« More RDFa in UK government | Main | HE in a Web 2.0 world? »

May 08, 2009

The Nature of OAI, identifiers and linked data

In a post on Nascent, Nature's blog on web technology and science, Tony Hammond writes that Nature now offer an OAI-PMH interface to articles from over 150 titles dating back to 1869.

Good stuff.

Records are available in two flavours - simple Dublin Core (as mandated by the protocol) and Prism Aggregator Message (PAM), a format that Nature also use to enhance their RSS feeds.  (Thanks to Scott Wilson and TicTocs for the Jopml listing).

Taking a quick look at their simple DC records (example) and their PAM records (example) I can't help but think that they've made a mistake in placing a doi: URI rather than an http: URI in the dc:identifier field.

Why does this matter?

Imagine you are a common-or-garden OAI aggregator.  You visit the Nature OAI-PMH interface and you request some records.  You don't understand the PAM format so you ask for simple DC.  So far, so good.  You harvest the requested records.  Wanting to present a clickable link to your end-users, you look to the dc:identifier field only to find a doi: URI:

doi:10.1038/nature01234

If you understand the doi: URI scheme you are fine because you'll know how to convert it to something useful:

http://dx.doi.org/10.1038/nature01234

But if not, you are scuppered!  You'll just have to present the doi: URI to the end-user and let them work it out for themselves :-(

Much better for Nature to put the http: URI form in dc:identifier.  That way, any software that doesn't understand DOIs can simply present the http: URI as a clickable link (just like any other URL).  Any software that does understand DOIs, and that desperately wants to work with the doi: URI form, can do the conversion for itself trivially.

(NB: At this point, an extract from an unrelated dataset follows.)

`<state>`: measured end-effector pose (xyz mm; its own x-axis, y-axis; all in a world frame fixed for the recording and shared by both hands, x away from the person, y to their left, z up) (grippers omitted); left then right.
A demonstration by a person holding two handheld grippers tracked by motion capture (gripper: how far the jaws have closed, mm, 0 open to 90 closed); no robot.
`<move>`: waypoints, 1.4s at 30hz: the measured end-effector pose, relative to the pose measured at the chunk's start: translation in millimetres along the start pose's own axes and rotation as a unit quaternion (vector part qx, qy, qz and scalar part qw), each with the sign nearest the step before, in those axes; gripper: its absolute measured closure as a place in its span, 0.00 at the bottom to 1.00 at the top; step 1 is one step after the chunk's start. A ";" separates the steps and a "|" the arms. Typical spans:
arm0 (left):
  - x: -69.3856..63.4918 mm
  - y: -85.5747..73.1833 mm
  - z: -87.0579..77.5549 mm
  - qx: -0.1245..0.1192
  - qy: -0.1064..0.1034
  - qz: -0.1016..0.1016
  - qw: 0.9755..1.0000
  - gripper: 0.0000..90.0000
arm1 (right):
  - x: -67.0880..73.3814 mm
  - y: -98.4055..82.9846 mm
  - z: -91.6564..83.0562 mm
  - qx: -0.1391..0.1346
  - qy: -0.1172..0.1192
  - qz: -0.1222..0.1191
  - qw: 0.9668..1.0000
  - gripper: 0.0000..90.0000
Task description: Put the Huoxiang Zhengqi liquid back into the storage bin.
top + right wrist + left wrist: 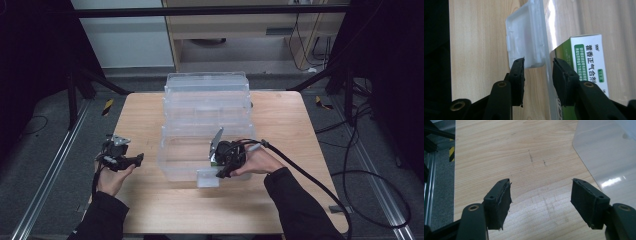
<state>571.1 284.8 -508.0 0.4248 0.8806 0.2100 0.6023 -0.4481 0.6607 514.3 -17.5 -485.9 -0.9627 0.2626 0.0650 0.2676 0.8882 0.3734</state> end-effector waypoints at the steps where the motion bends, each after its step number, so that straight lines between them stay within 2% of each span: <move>1: -0.1 0.1 0.0 0.000 0.000 0.000 1.000 0.35 | 0.1 -0.2 0.9 0.001 0.002 -0.001 1.000 0.70; 5: -0.2 0.1 0.0 0.000 0.000 0.000 1.000 0.35 | -1.1 -1.8 4.5 0.006 -0.001 -0.001 1.000 0.71; 11: -0.8 0.5 0.1 0.000 0.001 0.002 1.000 0.35 | -2.1 -1.4 6.8 0.001 -0.001 0.000 1.000 0.75; 22: -2.1 3.7 -2.3 -0.006 0.000 0.005 1.000 0.35 | -1.7 -1.6 8.1 0.003 0.002 0.005 1.000 0.75; 26: -1.4 6.7 -4.7 -0.010 0.001 0.008 1.000 0.35 | -1.6 -1.7 8.2 0.003 0.000 -0.001 1.000 0.75; 30: -0.6 13.6 -10.0 -0.019 0.005 0.014 1.000 0.35 | -1.7 -1.6 8.3 0.002 0.001 -0.001 1.000 0.75; 38: 1.1 38.5 -25.6 -0.050 0.007 0.030 0.998 0.35 | -1.6 -1.6 8.4 0.003 0.002 0.000 1.000 0.75; 42: -0.9 52.4 -27.8 -0.055 0.006 0.046 0.997 0.35 | -1.7 -1.7 8.3 0.003 0.002 -0.003 1.000 0.76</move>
<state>583.5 264.8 -453.5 0.4665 0.8384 0.2820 0.4826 -0.5084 0.7132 515.9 -16.4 -494.3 -0.9643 0.2565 0.0664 0.2625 0.8918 0.3685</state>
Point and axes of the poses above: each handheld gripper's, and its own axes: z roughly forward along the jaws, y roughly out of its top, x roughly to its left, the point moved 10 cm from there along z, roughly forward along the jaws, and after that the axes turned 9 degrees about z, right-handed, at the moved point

Of course, Nature could simply repeat the dc:identifier field and offer both the http: URI form and the doi: URI form side-by-side.  Unfortunately, this would run counter the the W3C recommendations not to mint multiple URIs for the same resource (section 2.3.1 of the Architecture of the World Wide Web):

A URI owner SHOULD NOT associate arbitrarily different URIs with the same resource.

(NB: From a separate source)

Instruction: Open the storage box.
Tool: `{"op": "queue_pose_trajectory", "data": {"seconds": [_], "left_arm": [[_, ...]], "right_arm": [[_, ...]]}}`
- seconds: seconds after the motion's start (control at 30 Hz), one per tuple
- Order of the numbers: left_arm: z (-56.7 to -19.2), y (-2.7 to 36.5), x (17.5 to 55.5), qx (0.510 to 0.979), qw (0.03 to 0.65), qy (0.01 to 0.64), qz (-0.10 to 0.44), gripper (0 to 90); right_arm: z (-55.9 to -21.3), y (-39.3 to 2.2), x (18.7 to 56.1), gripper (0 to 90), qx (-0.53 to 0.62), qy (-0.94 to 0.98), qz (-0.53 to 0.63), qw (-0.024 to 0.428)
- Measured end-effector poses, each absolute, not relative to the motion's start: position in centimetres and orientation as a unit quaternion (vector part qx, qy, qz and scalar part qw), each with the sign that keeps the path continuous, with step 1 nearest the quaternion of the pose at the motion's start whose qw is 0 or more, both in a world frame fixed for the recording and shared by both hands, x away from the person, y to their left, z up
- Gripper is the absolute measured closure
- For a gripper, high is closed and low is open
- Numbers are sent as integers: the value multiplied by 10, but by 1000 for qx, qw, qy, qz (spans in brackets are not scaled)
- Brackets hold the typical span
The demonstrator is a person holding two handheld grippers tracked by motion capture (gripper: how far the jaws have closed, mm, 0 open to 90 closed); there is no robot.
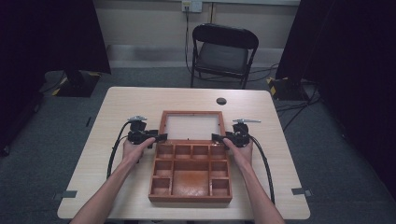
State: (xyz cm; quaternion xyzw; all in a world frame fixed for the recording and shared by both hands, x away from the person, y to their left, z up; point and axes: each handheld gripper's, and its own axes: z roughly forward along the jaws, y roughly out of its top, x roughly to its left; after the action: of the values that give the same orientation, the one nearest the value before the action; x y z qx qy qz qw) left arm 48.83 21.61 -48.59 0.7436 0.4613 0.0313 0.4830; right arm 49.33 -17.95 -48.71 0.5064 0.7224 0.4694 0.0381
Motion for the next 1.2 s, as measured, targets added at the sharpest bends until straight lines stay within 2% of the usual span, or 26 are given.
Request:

On balance I see no value (indeed, I see some harm) in surfacing the non-HTTP forms of DOI:

10.1038/nature01234

and

doi:10.1038/nature01234

both of which appear in the PAM record (somehwat redundantly?).

The http: URI form

http://dx.doi.org/10.1038/nature01234

is sufficient.  There is no technical reason why it should be perceived as a second-class form of the identifier (e.g. on persistence grounds).

I'm not suggesting that Nature gives up its use of DOIs - far from it.  Just that they present a single, useful and usable variant of each DOI, i.e. the http: URI form, whenever they surface them on the Web, rather than provide a mix of the three different forms currently in use.

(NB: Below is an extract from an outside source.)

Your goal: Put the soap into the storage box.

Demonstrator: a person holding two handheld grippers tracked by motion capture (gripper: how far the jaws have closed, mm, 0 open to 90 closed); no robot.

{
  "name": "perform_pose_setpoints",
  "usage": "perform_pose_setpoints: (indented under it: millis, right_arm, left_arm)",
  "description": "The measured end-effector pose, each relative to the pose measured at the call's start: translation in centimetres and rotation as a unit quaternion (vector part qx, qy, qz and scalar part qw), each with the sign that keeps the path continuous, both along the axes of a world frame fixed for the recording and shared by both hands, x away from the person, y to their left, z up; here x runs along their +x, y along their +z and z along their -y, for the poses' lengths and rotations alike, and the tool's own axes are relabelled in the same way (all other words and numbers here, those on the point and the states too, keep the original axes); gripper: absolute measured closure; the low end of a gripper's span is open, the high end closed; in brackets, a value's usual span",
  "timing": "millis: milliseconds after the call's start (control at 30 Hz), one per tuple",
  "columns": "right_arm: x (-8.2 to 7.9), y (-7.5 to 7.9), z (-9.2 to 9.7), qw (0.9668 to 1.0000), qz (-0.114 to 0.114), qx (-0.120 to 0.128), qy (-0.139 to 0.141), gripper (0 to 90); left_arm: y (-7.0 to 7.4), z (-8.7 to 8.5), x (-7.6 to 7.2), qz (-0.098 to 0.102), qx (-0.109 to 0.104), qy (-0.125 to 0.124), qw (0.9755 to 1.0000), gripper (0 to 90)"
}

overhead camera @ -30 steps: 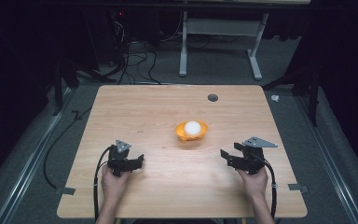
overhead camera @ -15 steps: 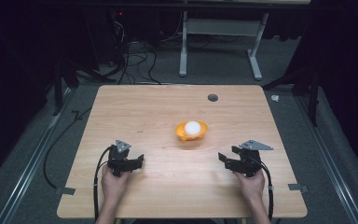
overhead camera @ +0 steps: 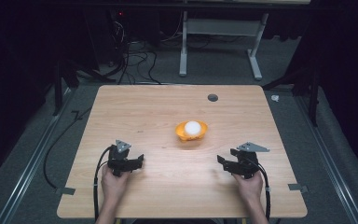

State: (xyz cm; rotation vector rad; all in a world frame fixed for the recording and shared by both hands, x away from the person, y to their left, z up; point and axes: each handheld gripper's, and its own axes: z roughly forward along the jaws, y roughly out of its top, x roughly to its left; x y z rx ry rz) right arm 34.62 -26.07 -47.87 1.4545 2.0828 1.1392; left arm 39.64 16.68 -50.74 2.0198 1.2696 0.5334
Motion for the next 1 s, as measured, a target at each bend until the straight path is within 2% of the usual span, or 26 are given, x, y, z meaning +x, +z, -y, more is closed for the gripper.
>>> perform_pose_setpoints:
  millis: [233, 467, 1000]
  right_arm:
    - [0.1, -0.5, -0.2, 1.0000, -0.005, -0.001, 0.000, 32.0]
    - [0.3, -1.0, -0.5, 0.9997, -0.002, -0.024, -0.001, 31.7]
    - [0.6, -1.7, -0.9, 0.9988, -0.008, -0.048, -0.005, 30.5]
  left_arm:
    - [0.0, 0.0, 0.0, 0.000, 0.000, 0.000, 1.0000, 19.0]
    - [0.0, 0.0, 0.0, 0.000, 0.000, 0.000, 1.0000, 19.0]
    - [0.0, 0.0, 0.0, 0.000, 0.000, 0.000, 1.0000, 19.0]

This would be very much in line with recommended good practice for linked data:

  • Use URIs as names for things
  • Use HTTP URIs so that people can look up those names.
  • When someone looks up a URI, provide useful information.
  • Include links to other URIs. so that they can discover more things.

TrackBack

TrackBack URL for this entry:
http://www.typepad.com/services/trackback/6a00d8345203ba69e2011570781190970b

Listed below are links to weblogs that reference The Nature of OAI, identifiers and linked data:

Comments

I agree with the point that for the (non-DOI-aware) majority of consuming applications, surfacing the http URI is more "useful" than surfacing the non-http DOI.

I guess I'd probably take a softer line on surfacing the non-http doi alongside the http DOI.

I don't really think we can ignore the fact that those identifiers are "out there". So if we can provide the information that tells a non-DOI-aware application (i.e. one that doesn't know anything about the mapping between the two forms) that http://dx.doi.org/doi:10.1038/nature01234 and doi:10.1038/nature01234 both identify the same resource, then that means that "dumb" application can infer that any info it has about the thing identified by http://dx.doi.org/doi:10.1038/nature01234 also applies to the thing identified by doi:10.1038/nature01234 .

I agree that in an ideal world, it would be better to have avoided having the aliases, but given that they are out there, and there is data using the URI doi:10.1038/nature01234, then that horse has probably bolted, and I suspect we have to find the best ways of managing them.

I don't think that the argument that the horse has bolted is a good one for continuing to mint, use and share multiple URIs for the same thing.

The point is that we don't have to keep pushing out new stuff with multiple URIs associated with it. The sooner we stop - the less mess there will be to clean up?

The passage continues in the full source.